WORK INSTRUCTIONS:
Without altering a word, return the records below, but exclude the pictures.

[[ DATA EXTRACTS open ]]

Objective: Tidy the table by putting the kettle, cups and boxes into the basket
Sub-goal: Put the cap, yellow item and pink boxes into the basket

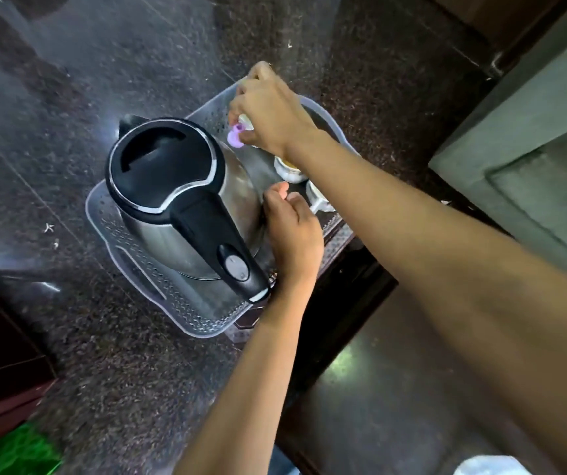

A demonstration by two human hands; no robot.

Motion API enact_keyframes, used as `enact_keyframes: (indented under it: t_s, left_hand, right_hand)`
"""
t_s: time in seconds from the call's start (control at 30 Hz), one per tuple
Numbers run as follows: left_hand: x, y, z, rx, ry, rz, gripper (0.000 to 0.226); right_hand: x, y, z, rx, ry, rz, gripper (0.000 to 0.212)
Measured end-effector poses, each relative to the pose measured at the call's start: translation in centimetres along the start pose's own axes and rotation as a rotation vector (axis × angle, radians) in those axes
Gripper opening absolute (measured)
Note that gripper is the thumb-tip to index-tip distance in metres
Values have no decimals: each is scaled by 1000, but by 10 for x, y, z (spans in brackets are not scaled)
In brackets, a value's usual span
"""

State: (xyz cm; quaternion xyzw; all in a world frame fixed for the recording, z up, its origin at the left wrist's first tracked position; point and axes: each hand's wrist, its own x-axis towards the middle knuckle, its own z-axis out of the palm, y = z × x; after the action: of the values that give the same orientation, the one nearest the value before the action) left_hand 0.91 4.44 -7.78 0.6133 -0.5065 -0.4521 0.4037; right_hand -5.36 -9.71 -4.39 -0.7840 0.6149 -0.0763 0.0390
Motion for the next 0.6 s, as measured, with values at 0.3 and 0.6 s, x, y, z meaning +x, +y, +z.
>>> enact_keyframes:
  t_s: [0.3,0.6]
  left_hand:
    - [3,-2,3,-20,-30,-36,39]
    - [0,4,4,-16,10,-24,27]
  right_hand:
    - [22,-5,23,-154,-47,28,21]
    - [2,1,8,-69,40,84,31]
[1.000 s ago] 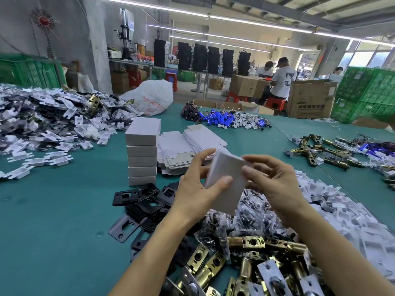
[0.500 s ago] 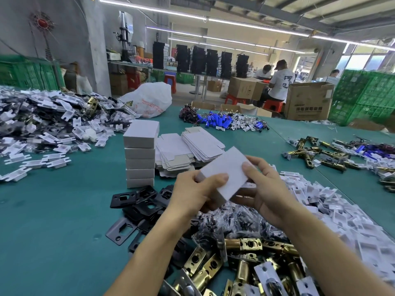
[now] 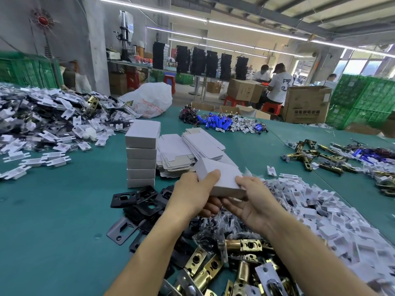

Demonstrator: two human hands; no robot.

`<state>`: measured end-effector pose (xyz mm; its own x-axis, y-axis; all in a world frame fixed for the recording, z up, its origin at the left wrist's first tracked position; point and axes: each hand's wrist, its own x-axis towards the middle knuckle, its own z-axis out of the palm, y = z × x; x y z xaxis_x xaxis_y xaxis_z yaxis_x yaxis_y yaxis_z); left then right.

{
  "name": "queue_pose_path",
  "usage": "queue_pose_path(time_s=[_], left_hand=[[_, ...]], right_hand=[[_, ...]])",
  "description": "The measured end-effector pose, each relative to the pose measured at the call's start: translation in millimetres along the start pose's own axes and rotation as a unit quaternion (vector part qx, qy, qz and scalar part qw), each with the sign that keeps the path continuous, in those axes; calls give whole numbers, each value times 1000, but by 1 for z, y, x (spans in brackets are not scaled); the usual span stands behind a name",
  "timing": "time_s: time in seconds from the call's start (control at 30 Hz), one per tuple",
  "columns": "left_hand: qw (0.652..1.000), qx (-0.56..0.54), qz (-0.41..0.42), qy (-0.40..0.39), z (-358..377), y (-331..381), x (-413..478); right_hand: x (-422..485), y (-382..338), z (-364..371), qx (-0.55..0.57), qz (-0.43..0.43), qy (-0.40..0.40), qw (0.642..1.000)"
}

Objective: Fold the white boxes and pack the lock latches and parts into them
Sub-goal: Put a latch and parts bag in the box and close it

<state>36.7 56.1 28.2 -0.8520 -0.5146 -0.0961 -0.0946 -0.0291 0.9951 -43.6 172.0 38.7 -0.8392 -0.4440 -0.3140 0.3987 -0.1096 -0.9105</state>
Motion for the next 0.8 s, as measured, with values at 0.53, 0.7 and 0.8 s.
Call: queue_pose_path(time_s=[0.53, 0.7, 0.8], left_hand=[[981, -137, -74, -119, -10, 7, 0], [973, -231, -5, 26, -10, 13, 1], [961, -257, 24, 101, -21, 27, 8]], right_hand=[[-11, -25, -13, -132, -99, -12, 986], [-25, -17, -35, -204, -60, -61, 975], [-29, -8, -45, -245, -35, -85, 965]])
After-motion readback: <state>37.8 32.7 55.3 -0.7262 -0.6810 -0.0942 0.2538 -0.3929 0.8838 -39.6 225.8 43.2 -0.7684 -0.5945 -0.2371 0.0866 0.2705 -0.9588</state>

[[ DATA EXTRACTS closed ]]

ANSWER TO THE EXERCISE:
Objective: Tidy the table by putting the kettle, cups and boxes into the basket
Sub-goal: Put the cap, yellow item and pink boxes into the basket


A demonstration by two human hands; no robot.

Motion API enact_keyframes, used as `enact_keyframes: (indented under it: t_s, left_hand, right_hand)`
"""
t_s: time in seconds from the call's start (control at 30 Hz), one per tuple
Numbers run as follows: left_hand: x, y, z, rx, ry, rz, gripper (0.000 to 0.226); right_hand: x, y, z, rx, ry, rz, gripper (0.000 to 0.212)
Measured end-effector poses, each relative to the pose measured at the call's start: translation in centimetres along the start pose's own axes and rotation as a rotation vector (axis × angle, radians) in those axes
Gripper opening absolute (measured)
Note that gripper is the thumb-tip to index-tip distance in metres
Values have no decimals: each is scaled by 1000, but by 10 for x, y, z (spans in brackets are not scaled)
In brackets, a value's usual span
"""

State: (xyz cm; quaternion xyzw; all in a world frame fixed for the recording, z up, its origin at the left wrist's first tracked position; point and axes: each hand's wrist, its own x-axis towards the middle knuckle, its own z-axis out of the palm, y = z × x; after the action: of the values that give the same orientation, the one nearest the value before the action) left_hand 0.91 4.44 -7.78 0.6133 -0.5065 -0.4521 0.4037; right_hand -5.36 -9.71 -4.39 -0.7840 0.6149 -0.0763 0.0390
Motion for the next 0.6 s, as measured, with values at 0.3 and 0.6 s, x, y, z meaning +x, +y, +z.
>>> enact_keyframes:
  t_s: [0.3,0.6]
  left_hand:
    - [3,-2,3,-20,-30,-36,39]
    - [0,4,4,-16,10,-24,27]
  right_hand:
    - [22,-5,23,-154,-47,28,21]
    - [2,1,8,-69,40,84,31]
[1.000 s ago] 
[0.500 s ago] 
[now] 

Demonstrator: two human hands; no robot.

`<state>`: measured end-effector pose (xyz mm; its own x-axis, y-axis; all in a world frame fixed for the recording, z up, its origin at the left wrist's first tracked position; point and axes: each hand's wrist, its own x-axis towards the middle knuckle, its own z-axis out of the palm, y = z × x; x y z xaxis_x xaxis_y xaxis_z yaxis_x yaxis_y yaxis_z); left then right.

{
  "name": "queue_pose_path",
  "usage": "queue_pose_path(time_s=[_], left_hand=[[_, ...]], right_hand=[[_, ...]])",
  "description": "The measured end-effector pose, each relative to the pose measured at the call's start: translation in millimetres along the start pose's own axes and rotation as a unit quaternion (vector part qx, qy, qz and scalar part qw), each with the sign that keeps the path continuous, in those axes; calls give whole numbers, each value times 1000, but by 1 for z, y, x (spans in brackets are not scaled); the usual span stands behind a name",
  "timing": "time_s: time in seconds from the call's start (control at 30 Hz), one per tuple",
  "columns": "left_hand: qw (0.652..1.000), qx (-0.56..0.54), qz (-0.41..0.42), qy (-0.40..0.39), z (-358..377), y (-331..381), x (-413..478); right_hand: x (-422..485), y (-382..338), z (-364..371), qx (-0.55..0.57), qz (-0.43..0.43), qy (-0.40..0.40), qw (0.642..1.000)"
}

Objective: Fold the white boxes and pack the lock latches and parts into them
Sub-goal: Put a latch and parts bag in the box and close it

<state>36.7 56.1 28.2 -0.8520 -0.5146 -0.0961 -0.0946 -0.0291 0.9951 -43.6 172.0 38.7 -0.8392 -0.4440 -0.3140 0.3987 -0.1096 -0.9105</state>
Motion for the next 0.8 s, as measured, with values at 0.53, 0.7 and 0.8 s.
Call: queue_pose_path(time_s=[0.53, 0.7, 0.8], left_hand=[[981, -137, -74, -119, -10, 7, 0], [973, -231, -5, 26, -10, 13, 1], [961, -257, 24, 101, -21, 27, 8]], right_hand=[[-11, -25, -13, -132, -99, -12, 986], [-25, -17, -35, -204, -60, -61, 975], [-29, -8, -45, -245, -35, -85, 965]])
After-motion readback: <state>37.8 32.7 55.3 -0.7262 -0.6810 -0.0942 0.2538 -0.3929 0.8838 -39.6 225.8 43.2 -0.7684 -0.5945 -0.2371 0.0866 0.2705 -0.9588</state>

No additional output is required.